Lech Wałęsa jako prezydent oparł się na aparacie dawnych służb specjalnych i trzeba to wreszcie głośno powiedzieć - takie oskarżenia pod adresem swego poprzednika wysunął w tygodniku „Wprost” urzędujący prezydent Lech Kaczyński.
W poniedziałek na konferencji w Trójmieście Lech Kaczyński rozwinął tę myśl. Prezydent stwierdził, że w przypadku inwigilacji prawicy przedmiotem nielegalnych działań byli ludzie, którzy przeciwstawiali się Lechowi Wałęsie i którzy chcieli odsunięcia go od urzędu prezydenta przy użyciu metod konstytucyjnych.

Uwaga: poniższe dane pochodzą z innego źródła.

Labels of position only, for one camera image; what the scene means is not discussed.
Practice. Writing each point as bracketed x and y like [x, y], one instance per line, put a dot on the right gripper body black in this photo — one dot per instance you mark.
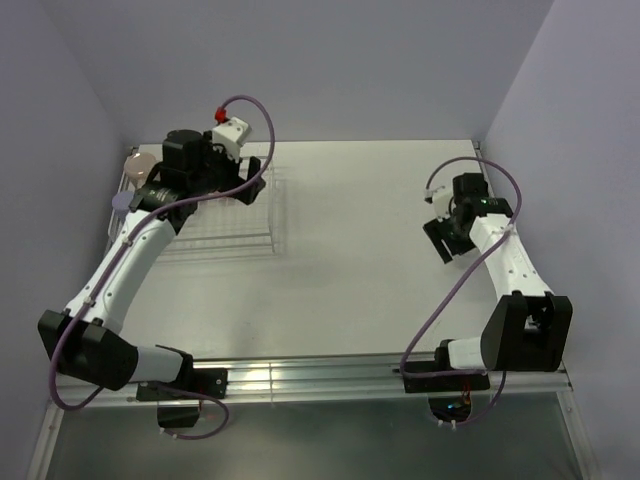
[456, 236]

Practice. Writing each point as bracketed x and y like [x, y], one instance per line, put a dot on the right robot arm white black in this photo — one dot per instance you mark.
[528, 328]

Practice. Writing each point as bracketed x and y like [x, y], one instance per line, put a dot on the pink ceramic mug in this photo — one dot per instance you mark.
[138, 166]

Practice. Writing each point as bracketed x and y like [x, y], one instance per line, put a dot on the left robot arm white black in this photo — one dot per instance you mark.
[83, 340]

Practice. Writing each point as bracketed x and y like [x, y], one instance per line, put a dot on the purple plastic cup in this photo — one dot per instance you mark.
[121, 201]

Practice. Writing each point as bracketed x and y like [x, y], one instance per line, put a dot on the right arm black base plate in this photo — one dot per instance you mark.
[440, 384]

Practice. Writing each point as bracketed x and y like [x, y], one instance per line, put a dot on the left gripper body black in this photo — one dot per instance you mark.
[218, 172]

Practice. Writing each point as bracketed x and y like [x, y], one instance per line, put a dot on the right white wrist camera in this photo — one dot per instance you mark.
[442, 200]

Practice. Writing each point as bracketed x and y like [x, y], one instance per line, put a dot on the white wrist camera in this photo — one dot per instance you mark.
[230, 136]
[442, 200]

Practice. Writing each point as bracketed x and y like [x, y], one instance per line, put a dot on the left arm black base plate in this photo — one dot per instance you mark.
[210, 382]

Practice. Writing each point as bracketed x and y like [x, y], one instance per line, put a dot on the aluminium mounting rail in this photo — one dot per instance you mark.
[333, 378]

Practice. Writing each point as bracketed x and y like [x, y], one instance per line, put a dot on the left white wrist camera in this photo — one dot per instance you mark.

O komentarz do prasowych i radiowych wypowiedzi Lecha Kaczyńskiego RMF FM zapytał Lecha Wałęsę. Były prezydent stwierdził, że Lech Kaczyński żywi do niego zadawnioną urazę. Dodał również: Nigdy nie będzie w stanie nawet moich butów wyczyścić. Na pytanie, po co przyjął Lecha Kaczyńskiego do pracy - odpowiedział: W tamtym czasie wydawało mi się, że jest kimś znaczącym. Pomyliłem się.